Em tese, o sistema é planejado para um risco admissível igual a 5%. Em outras palavras, mesmo que o mundo fosse perfeito e tudo tivesse corrido como planejado, ainda assim aceitaríamos o risco de racionamento em aproximadamente quatro de nossos oitenta e quatro anos históricos. Ora, se estamos no pior ano histórico, seguramente preenchemos os quesitos de ano de risco, e portanto passível de restrições ao consumo. Vivemos, portanto, um paradoxo. O sistema é planejado para a possibilidade de um racionamento, mas quando o momento chega, o assunto é tratado como um tabu, uma vergonha. Não existe sequer um plano de ação para um evento que deveria acontecer, em média, uma vez a cada vinte anos.

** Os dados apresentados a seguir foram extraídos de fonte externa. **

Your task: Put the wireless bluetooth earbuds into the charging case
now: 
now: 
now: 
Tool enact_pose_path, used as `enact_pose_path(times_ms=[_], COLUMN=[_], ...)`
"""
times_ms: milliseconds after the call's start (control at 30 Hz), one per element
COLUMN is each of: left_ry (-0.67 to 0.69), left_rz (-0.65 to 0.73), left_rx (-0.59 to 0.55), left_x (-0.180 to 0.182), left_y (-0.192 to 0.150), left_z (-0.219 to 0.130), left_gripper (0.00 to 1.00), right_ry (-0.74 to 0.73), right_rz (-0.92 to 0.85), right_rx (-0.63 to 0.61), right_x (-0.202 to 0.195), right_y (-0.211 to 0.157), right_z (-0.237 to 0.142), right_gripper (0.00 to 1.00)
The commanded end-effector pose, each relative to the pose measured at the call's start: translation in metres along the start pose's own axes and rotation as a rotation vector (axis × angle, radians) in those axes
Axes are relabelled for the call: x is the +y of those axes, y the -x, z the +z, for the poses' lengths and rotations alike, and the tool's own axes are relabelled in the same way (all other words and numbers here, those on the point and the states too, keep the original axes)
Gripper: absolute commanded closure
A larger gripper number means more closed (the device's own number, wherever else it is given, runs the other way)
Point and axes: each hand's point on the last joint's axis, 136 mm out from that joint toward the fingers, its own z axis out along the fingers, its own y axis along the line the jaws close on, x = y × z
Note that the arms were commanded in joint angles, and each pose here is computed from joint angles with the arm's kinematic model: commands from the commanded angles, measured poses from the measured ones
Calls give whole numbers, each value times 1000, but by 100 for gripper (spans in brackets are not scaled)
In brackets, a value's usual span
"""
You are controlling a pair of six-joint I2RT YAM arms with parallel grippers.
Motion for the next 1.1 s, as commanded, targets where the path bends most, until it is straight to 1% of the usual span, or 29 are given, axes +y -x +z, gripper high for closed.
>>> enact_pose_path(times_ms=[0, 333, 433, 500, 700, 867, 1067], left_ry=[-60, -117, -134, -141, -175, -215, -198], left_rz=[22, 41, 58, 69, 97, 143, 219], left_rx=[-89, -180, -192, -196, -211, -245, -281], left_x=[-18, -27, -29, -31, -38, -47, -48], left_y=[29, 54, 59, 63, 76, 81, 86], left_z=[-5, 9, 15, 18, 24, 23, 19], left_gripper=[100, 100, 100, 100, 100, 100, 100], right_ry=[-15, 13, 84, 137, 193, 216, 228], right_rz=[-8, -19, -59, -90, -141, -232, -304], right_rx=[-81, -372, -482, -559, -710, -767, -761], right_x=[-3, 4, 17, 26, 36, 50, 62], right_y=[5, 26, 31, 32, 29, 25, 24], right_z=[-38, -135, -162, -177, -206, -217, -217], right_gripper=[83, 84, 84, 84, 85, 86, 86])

Todos nós temos nossos cálculos e avaliações sobre a probabilidade de racionamento em 2015. No entanto, talvez seja mais interessante relembrar uma técnica muito usada no passado e aparentemente esquecida: a minimização do máximo arrependimento. Não se trata mais de saber se a probabilidade de racionamento é de 10%, 30% ou 50%. A questão que se coloca é: no pior caso, o que pode acontecer? Correremos este risco?

Nossas simulações mostram que, a perdurar a atual seca, poderemos não chegar nem sequer a abril dentro do limite de 10% divulgado pelo Ministro de Minas e Energia. Sendo mais otimistas, poderemos simular para o período úmido a projeção (em percentagem da média histórica) divulgada pelo ONS para fevereiro:  resistiríamos, no máximo, até maio. Com um agravante: se chegarmos a este ponto e a água de fato acabar, não haverá mais o que fazer. Nossos recursos ficarão restritos às térmicas e renováveis. Lembrando que elas podem suprir cerca de 30% do consumo, o evento toma proporções inimagináveis. Se esta situação limite se configura, cortaremos 70% da carga brasileira? O Brasil poderia recuperar-se de um evento como este?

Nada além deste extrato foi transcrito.